Exercise description
Beginning at the line that contains "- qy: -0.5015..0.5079", return every remaining line of the data below exactly; return nothing before it.

Data below
_ _ _ _

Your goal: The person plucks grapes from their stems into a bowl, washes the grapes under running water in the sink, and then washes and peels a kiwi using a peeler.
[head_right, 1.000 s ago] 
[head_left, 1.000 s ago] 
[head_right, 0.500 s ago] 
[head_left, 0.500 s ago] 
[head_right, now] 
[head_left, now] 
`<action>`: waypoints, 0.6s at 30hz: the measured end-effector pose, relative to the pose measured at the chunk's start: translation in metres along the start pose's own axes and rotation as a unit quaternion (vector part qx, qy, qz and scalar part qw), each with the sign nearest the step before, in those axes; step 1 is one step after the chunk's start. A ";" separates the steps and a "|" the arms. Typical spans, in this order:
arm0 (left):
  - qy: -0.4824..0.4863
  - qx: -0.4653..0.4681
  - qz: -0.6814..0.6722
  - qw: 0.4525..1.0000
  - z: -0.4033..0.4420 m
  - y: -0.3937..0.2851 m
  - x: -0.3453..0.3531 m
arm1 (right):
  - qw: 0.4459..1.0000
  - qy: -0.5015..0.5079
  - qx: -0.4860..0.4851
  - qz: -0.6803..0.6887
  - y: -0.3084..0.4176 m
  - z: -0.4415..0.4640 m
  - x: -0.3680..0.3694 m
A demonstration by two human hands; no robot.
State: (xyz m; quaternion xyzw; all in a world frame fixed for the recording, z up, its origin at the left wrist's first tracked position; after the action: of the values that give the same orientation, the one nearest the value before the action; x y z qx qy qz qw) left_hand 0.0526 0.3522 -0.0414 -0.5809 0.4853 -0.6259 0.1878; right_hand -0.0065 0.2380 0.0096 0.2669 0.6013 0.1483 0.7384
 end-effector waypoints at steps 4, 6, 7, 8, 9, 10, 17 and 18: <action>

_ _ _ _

Written answer
  - qy: -0.5015..0.5079
  - qx: -0.4860..0.4851
  - qz: -0.6803..0.6887
  - y: -0.3084..0.4176 m
  - z: -0.4415..0.4640 m
  - x: -0.3680..0.3694 m
A demonstration by two human hands; no robot.
State: (xyz m; quaternion xyzw; all in a world frame fixed for the recording, z up, its origin at the left wrist's first tracked position; after the action: of the values that give the same orientation, the one nearest the value before the action; x y z qx qy qz qw) left_hand 0.0526 0.3522 -0.0414 -0.5809 0.4853 -0.6259 0.1878; right_hand -0.0065 0.2380 0.0096 0.2669 0.6013 0.1483 0.7384
 end-effector waypoints at steps 4, 6, 7, 8, 9, 10, 17 and 18: <action>

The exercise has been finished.